(Records from a data collection)
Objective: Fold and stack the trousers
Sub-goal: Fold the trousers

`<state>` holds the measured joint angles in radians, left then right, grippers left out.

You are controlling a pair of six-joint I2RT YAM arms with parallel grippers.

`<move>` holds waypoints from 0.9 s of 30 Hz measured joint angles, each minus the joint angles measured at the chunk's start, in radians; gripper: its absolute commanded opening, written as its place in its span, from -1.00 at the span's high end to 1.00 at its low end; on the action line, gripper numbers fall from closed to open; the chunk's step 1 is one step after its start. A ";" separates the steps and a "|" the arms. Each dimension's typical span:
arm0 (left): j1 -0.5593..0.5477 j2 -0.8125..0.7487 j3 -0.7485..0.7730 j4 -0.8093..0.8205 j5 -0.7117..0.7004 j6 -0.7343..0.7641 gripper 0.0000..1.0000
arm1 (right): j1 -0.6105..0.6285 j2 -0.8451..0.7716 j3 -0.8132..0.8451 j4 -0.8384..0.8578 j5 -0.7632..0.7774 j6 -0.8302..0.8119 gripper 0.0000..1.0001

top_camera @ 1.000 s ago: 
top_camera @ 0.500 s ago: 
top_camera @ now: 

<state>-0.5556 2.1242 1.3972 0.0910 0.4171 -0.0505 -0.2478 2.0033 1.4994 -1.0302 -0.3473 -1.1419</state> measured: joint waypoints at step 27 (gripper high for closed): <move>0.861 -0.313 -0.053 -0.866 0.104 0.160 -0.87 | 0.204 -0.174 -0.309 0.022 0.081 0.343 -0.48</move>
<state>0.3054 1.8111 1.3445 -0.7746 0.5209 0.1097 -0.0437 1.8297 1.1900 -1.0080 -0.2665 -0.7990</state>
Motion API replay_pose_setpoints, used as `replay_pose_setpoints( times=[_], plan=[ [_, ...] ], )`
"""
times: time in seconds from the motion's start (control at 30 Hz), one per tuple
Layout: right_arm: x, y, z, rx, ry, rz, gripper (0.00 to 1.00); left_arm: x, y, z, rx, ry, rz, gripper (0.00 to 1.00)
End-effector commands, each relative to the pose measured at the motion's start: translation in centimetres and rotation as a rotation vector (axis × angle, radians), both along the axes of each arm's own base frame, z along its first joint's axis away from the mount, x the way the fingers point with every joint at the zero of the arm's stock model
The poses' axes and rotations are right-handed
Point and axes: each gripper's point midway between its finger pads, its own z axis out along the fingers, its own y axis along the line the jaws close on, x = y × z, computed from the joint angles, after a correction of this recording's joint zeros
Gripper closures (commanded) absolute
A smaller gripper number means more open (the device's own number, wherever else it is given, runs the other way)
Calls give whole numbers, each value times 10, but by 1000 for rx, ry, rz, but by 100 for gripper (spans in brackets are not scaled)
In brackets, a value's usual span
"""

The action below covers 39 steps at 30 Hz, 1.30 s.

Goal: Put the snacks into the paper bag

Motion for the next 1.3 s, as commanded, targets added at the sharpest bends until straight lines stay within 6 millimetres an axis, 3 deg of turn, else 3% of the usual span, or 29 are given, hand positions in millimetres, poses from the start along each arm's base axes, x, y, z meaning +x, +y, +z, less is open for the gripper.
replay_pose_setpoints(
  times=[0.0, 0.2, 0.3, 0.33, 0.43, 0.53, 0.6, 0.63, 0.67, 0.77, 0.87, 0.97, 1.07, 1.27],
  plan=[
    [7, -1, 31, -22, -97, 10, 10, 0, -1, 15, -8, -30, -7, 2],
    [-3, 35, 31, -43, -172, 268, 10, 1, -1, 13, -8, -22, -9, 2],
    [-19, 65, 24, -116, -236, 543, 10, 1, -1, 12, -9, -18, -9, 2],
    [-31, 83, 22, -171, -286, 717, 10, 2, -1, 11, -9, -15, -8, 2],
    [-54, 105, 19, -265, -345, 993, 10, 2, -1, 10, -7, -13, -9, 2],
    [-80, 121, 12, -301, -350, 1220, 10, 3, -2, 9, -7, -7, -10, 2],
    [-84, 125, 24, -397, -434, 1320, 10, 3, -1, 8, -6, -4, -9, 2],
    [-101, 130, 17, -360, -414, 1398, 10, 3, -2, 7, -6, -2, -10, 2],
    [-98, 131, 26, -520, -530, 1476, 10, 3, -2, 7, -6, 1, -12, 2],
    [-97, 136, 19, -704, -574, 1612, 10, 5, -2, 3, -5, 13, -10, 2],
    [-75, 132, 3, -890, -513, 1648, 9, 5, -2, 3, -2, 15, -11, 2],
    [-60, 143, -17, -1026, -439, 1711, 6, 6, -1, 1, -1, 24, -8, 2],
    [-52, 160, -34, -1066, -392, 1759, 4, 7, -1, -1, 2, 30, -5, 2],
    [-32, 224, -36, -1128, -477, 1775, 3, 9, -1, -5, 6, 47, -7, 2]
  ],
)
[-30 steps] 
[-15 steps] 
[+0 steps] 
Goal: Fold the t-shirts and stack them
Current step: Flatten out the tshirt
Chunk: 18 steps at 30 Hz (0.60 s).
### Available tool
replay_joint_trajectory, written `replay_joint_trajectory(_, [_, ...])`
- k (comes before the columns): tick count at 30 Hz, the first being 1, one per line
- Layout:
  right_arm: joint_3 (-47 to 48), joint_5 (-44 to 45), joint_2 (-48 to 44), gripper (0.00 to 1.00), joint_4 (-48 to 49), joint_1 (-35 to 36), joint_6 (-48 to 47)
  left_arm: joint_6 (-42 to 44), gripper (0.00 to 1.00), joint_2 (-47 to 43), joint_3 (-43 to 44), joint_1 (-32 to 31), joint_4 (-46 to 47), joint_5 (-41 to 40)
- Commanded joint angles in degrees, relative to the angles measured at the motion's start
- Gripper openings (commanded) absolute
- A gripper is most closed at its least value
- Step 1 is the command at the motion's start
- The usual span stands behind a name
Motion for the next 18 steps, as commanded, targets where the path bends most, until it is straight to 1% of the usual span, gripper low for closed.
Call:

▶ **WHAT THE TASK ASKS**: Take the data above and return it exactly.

▶ **ANSWER TO THE EXERCISE**:
Objective: Fold and stack the trousers
Sub-goal: Fold the trousers

`<state>` holds the measured joint angles in radians, left then right, grippers left out.

You are controlling a pair of six-joint I2RT YAM arms with parallel grippers.

`<move>` holds waypoints from 0.9 s of 30 Hz measured joint angles, each minus the joint angles measured at the chunk's start, in radians; gripper: its absolute commanded opening, written as its place in its span, from -1.00 at the span's high end to 1.00 at its low end; on the action line, gripper numbers fall from closed to open; the chunk's step 1 is one step after its start. A ";" separates the steps and a "|" the arms. Each dimension's typical span:
arm0 (left): j1 -0.5593..0.5477 j2 -0.8125..0.7487 j3 -0.7485..0.7730 j4 -0.8093..0.8205 j5 -0.7117..0.7004 j6 -0.7343..0.7641 gripper 0.0000..1.0000
arm1 (right): j1 -0.6105..0.6285 j2 -0.8451..0.7716 j3 -0.8132..0.8451 j4 -0.8384..0.8578 j5 -0.7632..0.7774 j6 -0.8302..0.8119 gripper 0.0000..1.0001

top_camera @ 1.000 s ago: 
top_camera @ 0.500 s ago: 
top_camera @ now: 

<state>-0.5556 2.1242 1.3972 0.0910 0.4171 -0.0505 -0.2478 2.0033 1.4994 -1.0302 -0.3473 -1.1419</state> measured: joint waypoints at step 27 (gripper high for closed): <move>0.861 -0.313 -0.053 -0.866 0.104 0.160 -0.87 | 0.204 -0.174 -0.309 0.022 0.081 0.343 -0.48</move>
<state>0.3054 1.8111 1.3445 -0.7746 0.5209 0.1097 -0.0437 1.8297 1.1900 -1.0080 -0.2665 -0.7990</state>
Motion API replay_pose_setpoints, used as `replay_pose_setpoints( times=[_], plan=[ [_, ...] ], )`
"""
times: time in seconds from the motion's start (control at 30 Hz), one per tuple
Layout: right_arm: x, y, z, rx, ry, rz, gripper (0.00 to 1.00); left_arm: x, y, z, rx, ry, rz, gripper (0.00 to 1.00)
End-effector commands, each relative to the pose measured at the motion's start: translation in centimetres and rotation as a rotation vector (axis × angle, radians), both along the axes of each arm's own base frame, z along its first joint's axis away from the mount, x the way the fingers point with every joint at the zero of the arm's stock model
The poses' axes and rotations are right-handed
Point and axes: each gripper's point midway between its finger pads, its own z axis out along the fingers, its own y axis along the line the jaws close on, x = y × z, computed from the joint angles, after a correction of this recording's joint zeros
Gripper closures (commanded) absolute
A smaller gripper number means more open (the device's own number, wherever else it is given, runs the other way)
Calls give whole numbers, each value times 10, but by 1000 for rx, ry, rz, but by 100 for gripper (spans in brackets are not scaled)
In brackets, a value's usual span
"""

The action below covers 39 steps at 30 Hz, 1.30 s.

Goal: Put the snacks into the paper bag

Motion for the next 1.3 s, as commanded, targets added at the sharpest bends until straight lines stay within 6 millimetres an axis, 3 deg of turn, else 3% of the usual span, or 29 are given, hand positions in millimetres, poses from the start along each arm's base axes, x, y, z meaning +x, +y, +z, less is open for the gripper.
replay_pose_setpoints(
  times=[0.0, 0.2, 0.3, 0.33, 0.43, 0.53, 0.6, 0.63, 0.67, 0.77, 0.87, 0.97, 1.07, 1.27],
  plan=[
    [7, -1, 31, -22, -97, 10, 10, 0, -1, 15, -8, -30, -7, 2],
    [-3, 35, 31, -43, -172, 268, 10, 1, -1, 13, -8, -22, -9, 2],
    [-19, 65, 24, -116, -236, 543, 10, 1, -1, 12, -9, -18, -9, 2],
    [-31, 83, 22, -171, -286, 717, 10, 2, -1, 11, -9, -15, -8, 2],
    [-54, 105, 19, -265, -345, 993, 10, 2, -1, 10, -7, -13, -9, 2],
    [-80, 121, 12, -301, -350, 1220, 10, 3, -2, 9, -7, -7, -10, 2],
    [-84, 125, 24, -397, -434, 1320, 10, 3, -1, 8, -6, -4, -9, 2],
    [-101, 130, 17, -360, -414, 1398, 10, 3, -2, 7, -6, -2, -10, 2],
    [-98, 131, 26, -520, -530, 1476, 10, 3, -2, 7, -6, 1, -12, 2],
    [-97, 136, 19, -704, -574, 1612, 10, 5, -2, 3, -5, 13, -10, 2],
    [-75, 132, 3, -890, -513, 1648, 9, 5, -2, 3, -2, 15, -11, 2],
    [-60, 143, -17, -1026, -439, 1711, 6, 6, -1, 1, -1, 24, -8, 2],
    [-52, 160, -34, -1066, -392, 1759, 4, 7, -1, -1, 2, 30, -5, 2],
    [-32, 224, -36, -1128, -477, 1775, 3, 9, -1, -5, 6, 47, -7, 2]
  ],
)
[-30 steps] 
[-15 steps] 
[+0 steps] 
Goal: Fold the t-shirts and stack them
Current step: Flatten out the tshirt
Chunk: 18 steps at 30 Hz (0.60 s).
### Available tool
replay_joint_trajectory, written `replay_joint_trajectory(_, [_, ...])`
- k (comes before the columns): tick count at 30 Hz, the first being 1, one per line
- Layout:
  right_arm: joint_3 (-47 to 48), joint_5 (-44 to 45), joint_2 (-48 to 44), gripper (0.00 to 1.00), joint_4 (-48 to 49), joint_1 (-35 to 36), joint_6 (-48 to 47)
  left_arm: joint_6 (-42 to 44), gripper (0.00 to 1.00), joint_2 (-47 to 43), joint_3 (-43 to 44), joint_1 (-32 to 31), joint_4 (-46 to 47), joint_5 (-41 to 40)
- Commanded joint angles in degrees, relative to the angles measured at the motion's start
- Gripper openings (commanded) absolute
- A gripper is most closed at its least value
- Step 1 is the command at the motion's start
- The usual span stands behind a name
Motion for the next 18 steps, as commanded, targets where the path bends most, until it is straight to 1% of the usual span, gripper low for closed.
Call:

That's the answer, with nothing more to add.